The main problem here is the gap between stylistic choice and dramatic coherence, and here’s where All About Eve stands out. It shares some minor similarities with films that many people cling to as classic that are little more than superficially elegant, but for it, the form is the function.

The drama isn’t over-the-top and romantic for no reason. I had no problem believing that people who live in “the thee-uh-tuh” really would speak and act exactly this way, even with the elevated, performance-y dialogue.

A lot has been said on the various meanings and implications of All About Eve. There’s a level of homophobia, repercussions of the Cold War, normalized gender roles, psychology, all of that. Personally, I’m more interested in what made me like a movie in a genre I tend to avoid about somebody I would hate if I knew her in person.

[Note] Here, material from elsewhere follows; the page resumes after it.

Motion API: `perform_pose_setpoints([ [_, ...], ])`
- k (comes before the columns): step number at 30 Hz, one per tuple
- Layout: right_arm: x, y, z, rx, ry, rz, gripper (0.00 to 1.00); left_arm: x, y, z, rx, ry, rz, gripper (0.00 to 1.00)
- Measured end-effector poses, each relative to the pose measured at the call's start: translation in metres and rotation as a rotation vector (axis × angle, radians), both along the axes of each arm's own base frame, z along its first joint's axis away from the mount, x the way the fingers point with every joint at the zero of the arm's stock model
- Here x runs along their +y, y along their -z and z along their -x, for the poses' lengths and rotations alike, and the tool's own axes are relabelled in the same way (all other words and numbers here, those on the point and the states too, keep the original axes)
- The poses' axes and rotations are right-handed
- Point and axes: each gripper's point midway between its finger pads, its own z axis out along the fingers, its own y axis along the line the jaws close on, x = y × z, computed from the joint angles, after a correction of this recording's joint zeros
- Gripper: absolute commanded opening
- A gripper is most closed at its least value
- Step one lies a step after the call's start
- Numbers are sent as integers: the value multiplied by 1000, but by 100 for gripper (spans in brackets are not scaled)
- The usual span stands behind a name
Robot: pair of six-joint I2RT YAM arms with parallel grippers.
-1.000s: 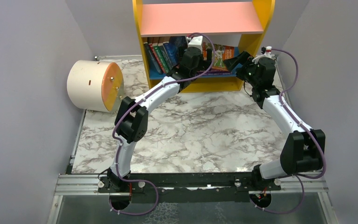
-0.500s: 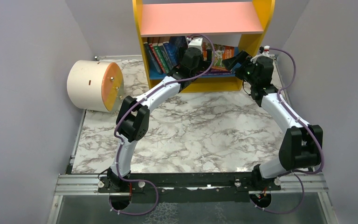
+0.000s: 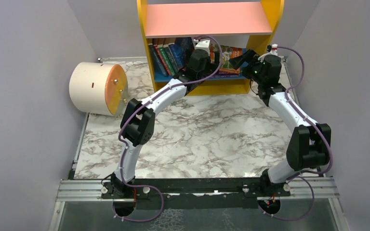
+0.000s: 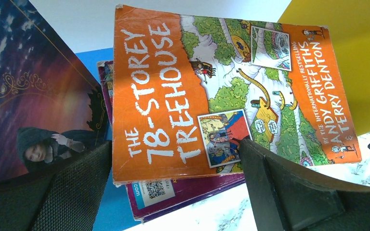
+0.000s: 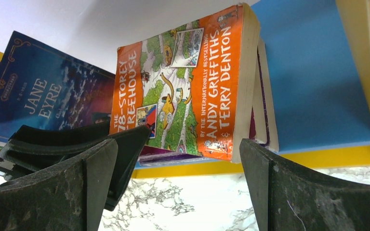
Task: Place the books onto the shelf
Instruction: Adjust the book on the shelf.
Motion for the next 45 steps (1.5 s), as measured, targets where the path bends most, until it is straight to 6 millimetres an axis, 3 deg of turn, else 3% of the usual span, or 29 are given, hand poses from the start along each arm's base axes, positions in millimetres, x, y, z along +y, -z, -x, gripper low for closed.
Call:
perform_pose_setpoints([
  [17,4,11,-15,18,-15,-1,95,-3,0,1,0,9,1,99],
  [45,3,9,-25,9,-22,-3,94,-8,2,13,0,16,0,99],
])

Viewed on one level, All About Eve is the 1950s, campy equivalent of Single White Female. Aging and somewhat jaded actress Margo (Bette Davis in an enormous comeback role) takes in an admirer, Eve, who beings aping her. At first it’s sweet, if creepy. Eventually, she goes after everything about her; her fame, her style, her talent, her roles, even her husband. Eve’s initial sweetness and naïveté quickly turns out to be a big act, and she’s had a history of leaving ruin in her wake wherever she goes due to her machinations, often involving manipulating the sympathies of powerful people.

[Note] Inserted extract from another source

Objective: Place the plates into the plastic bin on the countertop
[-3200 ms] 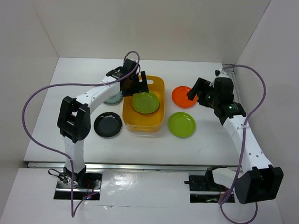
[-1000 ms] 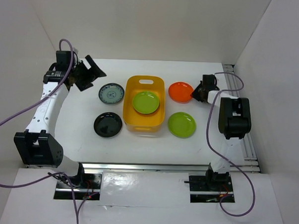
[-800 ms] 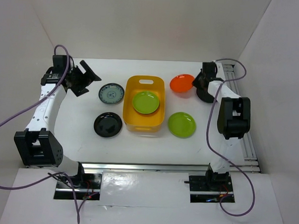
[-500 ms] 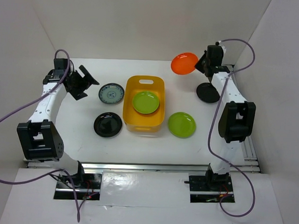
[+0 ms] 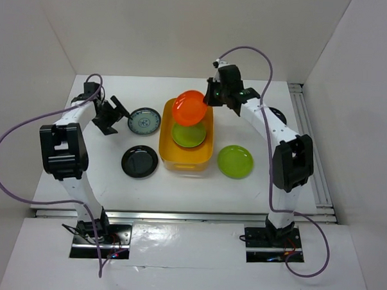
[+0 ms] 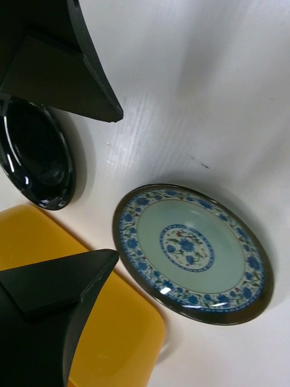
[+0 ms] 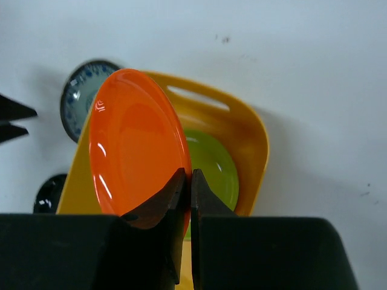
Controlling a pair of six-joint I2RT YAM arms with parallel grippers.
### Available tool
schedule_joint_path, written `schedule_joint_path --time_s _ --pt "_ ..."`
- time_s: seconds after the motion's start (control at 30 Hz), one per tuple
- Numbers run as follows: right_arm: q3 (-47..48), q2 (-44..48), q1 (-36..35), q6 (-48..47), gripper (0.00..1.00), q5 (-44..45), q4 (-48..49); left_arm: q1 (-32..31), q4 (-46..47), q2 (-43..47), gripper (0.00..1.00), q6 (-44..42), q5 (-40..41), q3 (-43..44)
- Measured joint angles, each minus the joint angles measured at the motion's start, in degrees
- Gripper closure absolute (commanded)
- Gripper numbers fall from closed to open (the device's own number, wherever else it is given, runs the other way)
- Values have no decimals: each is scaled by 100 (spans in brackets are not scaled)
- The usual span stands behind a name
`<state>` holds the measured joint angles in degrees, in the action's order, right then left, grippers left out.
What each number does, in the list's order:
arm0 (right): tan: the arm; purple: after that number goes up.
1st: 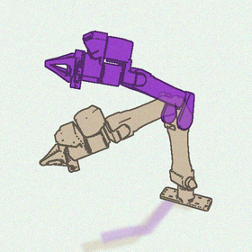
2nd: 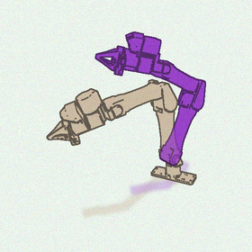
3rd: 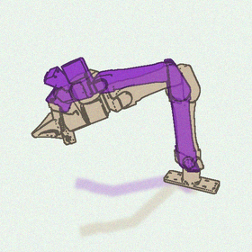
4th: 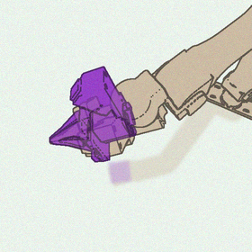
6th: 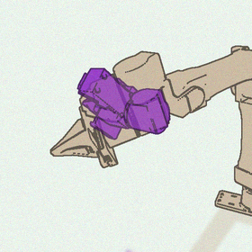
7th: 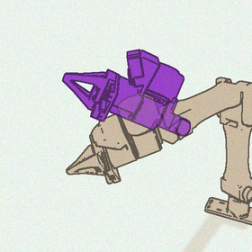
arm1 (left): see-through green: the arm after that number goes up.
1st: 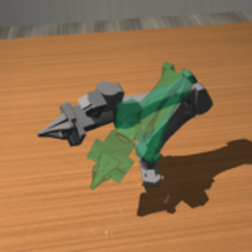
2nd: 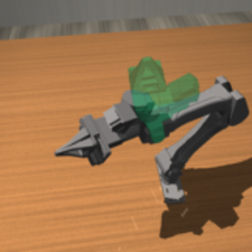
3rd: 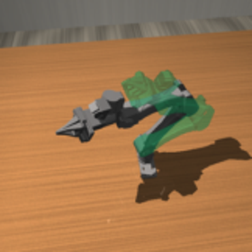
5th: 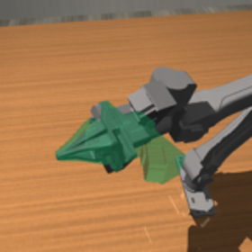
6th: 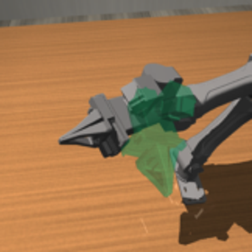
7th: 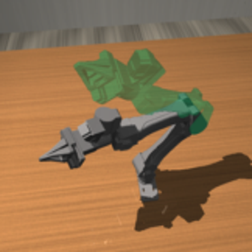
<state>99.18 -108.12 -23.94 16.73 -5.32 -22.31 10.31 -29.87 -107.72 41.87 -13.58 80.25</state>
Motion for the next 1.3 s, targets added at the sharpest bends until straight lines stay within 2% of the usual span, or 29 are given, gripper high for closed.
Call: schedule_joint_path --time_s 0.4,0.7,0.77,0.8,0.9,0.97,1.03,1.07,1.23,1.3 --pt "-328 -2 -400 -472 98 448 -433 -11 216 -984 2 -280 13 509" --pt "-328 -275 -479 -575 95 673 -452 -129 334 -1091 2 -315 -48 656" --pt "-319 -400 -483 -581 92 691 -459 -184 350 -1115 2 -332 -70 688" --pt "-310 -476 -485 -586 88 697 -461 -205 356 -1117 2 -369 -79 695" --pt "-251 -664 -503 -579 64 717 -485 -278 365 -1128 2 -422 -94 706" --pt "-232 -728 -518 -579 43 723 -501 -326 374 -1134 2 -426 -96 715" --pt "-221 -732 -535 -570 11 713 -503 -350 385 -1137 2 -428 -96 715" --pt "-197 -732 -546 -577 0 695 -498 -363 391 -1137 2 -428 -92 717" --pt "-39 -715 -695 -614 0 592 -461 -374 415 -1147 9 -433 -72 717" --pt "28 -706 -752 -614 0 553 -474 -374 448 -1158 19 -433 -57 715"
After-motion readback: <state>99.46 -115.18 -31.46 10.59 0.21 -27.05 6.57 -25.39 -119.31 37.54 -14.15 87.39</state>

But there’s so much more going on here than that. Viewed another way, it’s the character study of an aging icon. The characters, dialogue, and themes are all interesting, but the plot of All About Eve is designed to strip away her pretenses that Margo has built for herself so that we can see what makes her tick.

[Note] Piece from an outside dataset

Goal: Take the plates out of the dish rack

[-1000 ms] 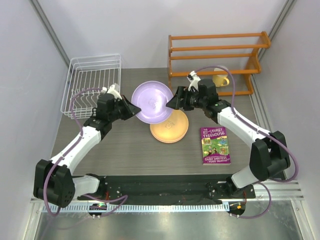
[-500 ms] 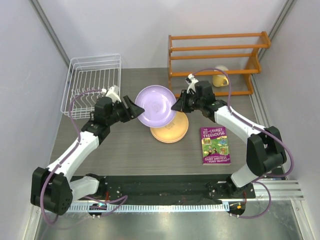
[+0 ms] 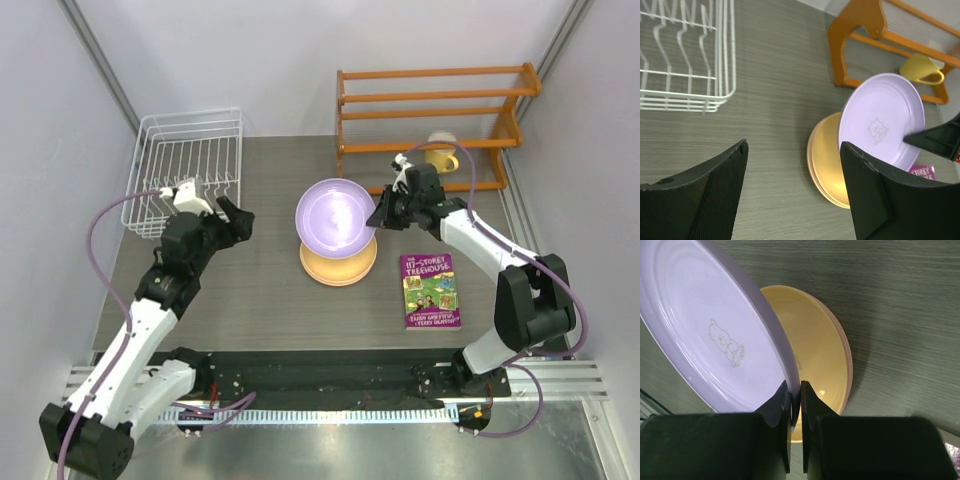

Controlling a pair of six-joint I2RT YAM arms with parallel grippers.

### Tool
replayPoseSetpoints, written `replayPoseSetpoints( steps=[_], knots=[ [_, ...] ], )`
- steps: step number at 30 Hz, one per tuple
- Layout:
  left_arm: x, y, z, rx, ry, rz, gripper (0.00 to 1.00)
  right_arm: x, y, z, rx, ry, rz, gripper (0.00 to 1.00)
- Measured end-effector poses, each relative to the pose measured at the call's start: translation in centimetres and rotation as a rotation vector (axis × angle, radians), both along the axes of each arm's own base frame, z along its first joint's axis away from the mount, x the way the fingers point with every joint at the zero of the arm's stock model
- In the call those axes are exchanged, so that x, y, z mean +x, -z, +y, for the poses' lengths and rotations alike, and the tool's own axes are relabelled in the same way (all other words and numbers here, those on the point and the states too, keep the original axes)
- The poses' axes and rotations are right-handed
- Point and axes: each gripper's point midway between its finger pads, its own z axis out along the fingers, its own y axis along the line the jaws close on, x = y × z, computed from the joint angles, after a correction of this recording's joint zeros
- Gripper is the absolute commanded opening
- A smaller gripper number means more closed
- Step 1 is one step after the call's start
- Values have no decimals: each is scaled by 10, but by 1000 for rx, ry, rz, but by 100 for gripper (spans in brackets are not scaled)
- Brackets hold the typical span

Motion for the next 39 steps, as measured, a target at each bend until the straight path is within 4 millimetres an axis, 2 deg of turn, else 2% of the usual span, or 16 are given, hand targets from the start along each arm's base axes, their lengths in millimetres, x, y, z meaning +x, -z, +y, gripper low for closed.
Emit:
replayPoseSetpoints(
  steps=[4,10,13,16,17,20,27,28,29,30,33,34,39],
  knots=[
    [-7,-6,19,50,-65,-55,75,-3,16,-6,-17,7,54,13],
    [-12,9,37,128,-125,-34,75,-18,54,-12,-67,0,189,17],
    [-11,12,41,148,-145,-26,75,-26,63,-15,-91,-6,231,19],
    [-10,15,44,166,-154,-18,75,-28,64,-16,-97,-10,241,28],
    [-9,16,44,170,-156,-14,75,-28,64,-16,-98,-11,241,41],
    [-8,20,45,180,-161,0,75,-30,63,-16,-99,-16,245,57],
    [-6,26,46,191,-167,20,75,-29,62,-18,-115,-30,238,63],
    [-6,28,46,193,-166,25,75,-29,62,-20,-128,-24,233,66],
    [-5,30,46,196,-166,32,75,-28,61,-22,-143,-17,225,68],
    [-4,32,45,198,-166,37,86,-28,59,-25,-158,-5,218,70],
    [-1,42,46,217,-173,67,99,-24,38,-41,-227,46,134,90],
    [1,45,47,223,-178,78,100,-22,30,-45,-240,64,102,99],
    [17,66,45,273,-182,165,99,-15,-18,-79,-323,193,-121,100]
  ],
)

Eve ends up not so much ruining Margo’s life as forcing her to confront her insecurities in the only way she knows how: theatrically.

And boy, are there insecurities. People like Margo are generally impossible to sympathize with in real life, let alone on screen. They come off like rich people with rich people problems. She knows she’s talented, but thinks her work is full of hypocrisy and that anyone who likes what she does is a fool, even when they idolize her. She yells about she looks foolish in a role she’s too old for, then when she’s not chosen she yells about not being chosen because she’s old. You can never just be friends with her without being on the hotseat over her imperfections, fishing for either compliments or insults.

Perhaps it’s no coincidence, then, that this film was a star-making role for Marilyn Monroe, whose life is another warning tale of how validation can often be the worst thing for an insecure person.

But Marilyn is a footnote in the context of All About Eve, because this is the quintessential Bette Davis film.

Davis had recently come off of a losing streak in the box office after being film royalty for most of her 20s and 30s, and she was on the verge of being a has been, too old to stage a comeback and too young to play mothers or supporting roles. The character of Margo had initially been thought of as more of a passive victim of Eve’s, but casting Davis made her more of a brassy, theatrical sort with problems of her own. Bette Davis playing the role of Margo is what most defines this film, and not just in a Jamie Foxx as Ray sort of way. She’s not the reason to watch it, she’s the linchpin that makes the whole thing work.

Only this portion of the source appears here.